# Instructions to follow
Take the material below and reproduce, word for word, only the lines from the line with "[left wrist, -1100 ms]" through the line with "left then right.".

# Input data
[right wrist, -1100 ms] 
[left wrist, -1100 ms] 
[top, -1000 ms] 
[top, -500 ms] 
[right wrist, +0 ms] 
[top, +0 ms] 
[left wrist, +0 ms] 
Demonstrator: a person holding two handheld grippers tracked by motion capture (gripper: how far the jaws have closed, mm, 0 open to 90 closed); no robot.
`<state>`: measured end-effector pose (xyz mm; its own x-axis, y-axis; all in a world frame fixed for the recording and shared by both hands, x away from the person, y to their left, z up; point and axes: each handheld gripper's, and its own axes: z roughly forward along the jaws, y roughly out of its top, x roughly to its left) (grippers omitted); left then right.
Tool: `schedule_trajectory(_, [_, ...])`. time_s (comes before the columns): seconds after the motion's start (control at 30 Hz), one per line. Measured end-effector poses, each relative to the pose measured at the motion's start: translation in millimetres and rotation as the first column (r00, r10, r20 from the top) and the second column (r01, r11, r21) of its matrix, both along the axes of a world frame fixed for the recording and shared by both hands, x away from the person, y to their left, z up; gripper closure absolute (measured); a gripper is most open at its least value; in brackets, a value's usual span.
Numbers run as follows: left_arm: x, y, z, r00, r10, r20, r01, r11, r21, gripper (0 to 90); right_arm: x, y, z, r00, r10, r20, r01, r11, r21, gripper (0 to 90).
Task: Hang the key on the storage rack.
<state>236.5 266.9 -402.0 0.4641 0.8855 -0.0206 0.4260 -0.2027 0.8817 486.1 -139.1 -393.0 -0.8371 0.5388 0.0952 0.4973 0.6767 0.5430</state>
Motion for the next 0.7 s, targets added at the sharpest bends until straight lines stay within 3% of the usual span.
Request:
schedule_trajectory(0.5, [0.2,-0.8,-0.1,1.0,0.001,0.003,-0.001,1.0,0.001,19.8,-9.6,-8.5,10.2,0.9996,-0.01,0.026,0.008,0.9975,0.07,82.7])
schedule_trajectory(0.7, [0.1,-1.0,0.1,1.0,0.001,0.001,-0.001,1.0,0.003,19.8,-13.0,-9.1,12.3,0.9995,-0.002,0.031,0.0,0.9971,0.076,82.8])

# Output for this exercise
[left wrist, -1100 ms] 
[top, -1000 ms] 
[top, -500 ms] 
[right wrist, +0 ms] 
[top, +0 ms] 
[left wrist, +0 ms] 
Demonstrator: a person holding two handheld grippers tracked by motion capture (gripper: how far the jaws have closed, mm, 0 open to 90 closed); no robot.
`<state>`: measured end-effector pose (xyz mm; its own x-axis, y-axis; all in a world frame fixed for the recording and shared by both hands, x away from the person, y to their left, z up; point and axes: each handheld gripper's, and its own axes: z roughly forward along the jaws, y roughly out of its top, x roughly to its left) (grippers omitted); left then right.

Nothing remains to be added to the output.